> **TASK BRIEF**
From the records below, determine the number of lines containing "trace". Output that number alone.

○ ○ ○ ○

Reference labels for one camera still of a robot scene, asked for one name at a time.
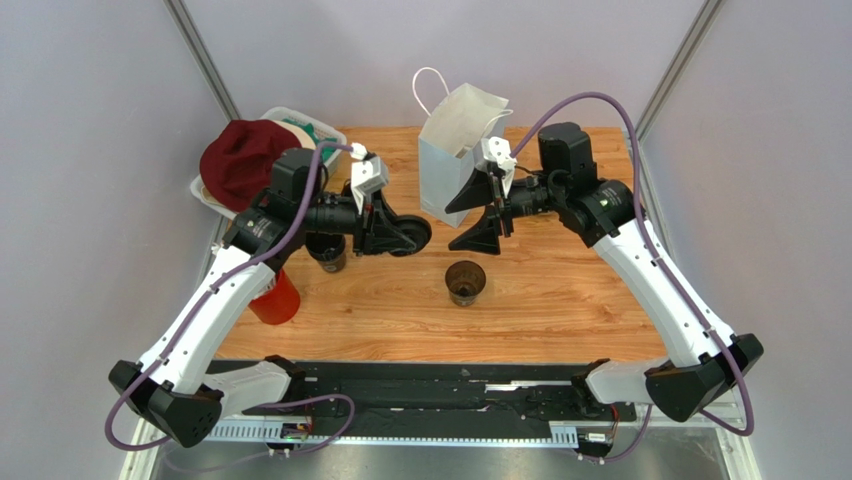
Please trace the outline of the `white paper bag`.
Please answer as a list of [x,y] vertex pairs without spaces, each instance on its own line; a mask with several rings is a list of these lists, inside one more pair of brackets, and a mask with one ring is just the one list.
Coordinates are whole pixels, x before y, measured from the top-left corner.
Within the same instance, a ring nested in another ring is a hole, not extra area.
[[[417,91],[418,77],[434,73],[444,97],[433,108],[424,104]],[[469,83],[451,90],[435,68],[418,69],[411,80],[412,94],[427,119],[418,136],[419,199],[421,210],[444,224],[457,228],[468,212],[447,214],[445,207],[455,198],[474,170],[472,150],[482,138],[501,136],[505,118],[513,113],[509,100]]]

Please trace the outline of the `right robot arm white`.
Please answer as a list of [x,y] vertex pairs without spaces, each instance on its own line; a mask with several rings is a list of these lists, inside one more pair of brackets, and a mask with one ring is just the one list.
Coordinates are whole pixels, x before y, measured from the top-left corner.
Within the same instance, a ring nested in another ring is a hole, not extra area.
[[598,361],[577,378],[602,404],[644,403],[685,422],[738,384],[763,355],[753,334],[737,335],[699,298],[664,251],[630,188],[599,176],[589,135],[571,122],[538,133],[541,167],[515,178],[507,140],[482,139],[474,170],[447,212],[484,209],[450,242],[452,251],[501,252],[514,220],[555,213],[627,285],[660,335],[667,356],[646,362]]

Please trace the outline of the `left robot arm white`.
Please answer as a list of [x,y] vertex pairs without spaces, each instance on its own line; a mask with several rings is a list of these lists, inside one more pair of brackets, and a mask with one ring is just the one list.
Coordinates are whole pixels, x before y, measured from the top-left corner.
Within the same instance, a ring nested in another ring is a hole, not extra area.
[[165,440],[193,447],[221,419],[283,402],[302,381],[303,372],[279,356],[222,374],[208,368],[241,313],[269,291],[309,235],[348,235],[359,256],[408,256],[429,243],[425,219],[399,215],[386,201],[389,172],[381,158],[357,143],[347,152],[352,173],[340,193],[323,187],[320,148],[283,152],[269,185],[233,219],[205,282],[173,324],[138,360],[111,369],[120,404]]

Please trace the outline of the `brown coffee cup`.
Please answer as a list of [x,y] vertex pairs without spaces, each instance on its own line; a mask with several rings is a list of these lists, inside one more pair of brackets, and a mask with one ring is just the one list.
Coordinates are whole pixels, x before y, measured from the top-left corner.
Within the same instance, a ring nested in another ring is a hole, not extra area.
[[462,260],[450,265],[444,275],[451,301],[459,307],[471,306],[487,285],[484,269],[477,263]]

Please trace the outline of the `stack of black cups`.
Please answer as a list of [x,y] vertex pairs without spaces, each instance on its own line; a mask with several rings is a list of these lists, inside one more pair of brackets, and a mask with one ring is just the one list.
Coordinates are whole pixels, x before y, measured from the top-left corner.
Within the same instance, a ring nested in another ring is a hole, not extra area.
[[327,273],[339,273],[346,266],[346,239],[341,234],[311,232],[306,236],[305,249]]

○ ○ ○ ○

> **RESULT OF THE EXERCISE**
5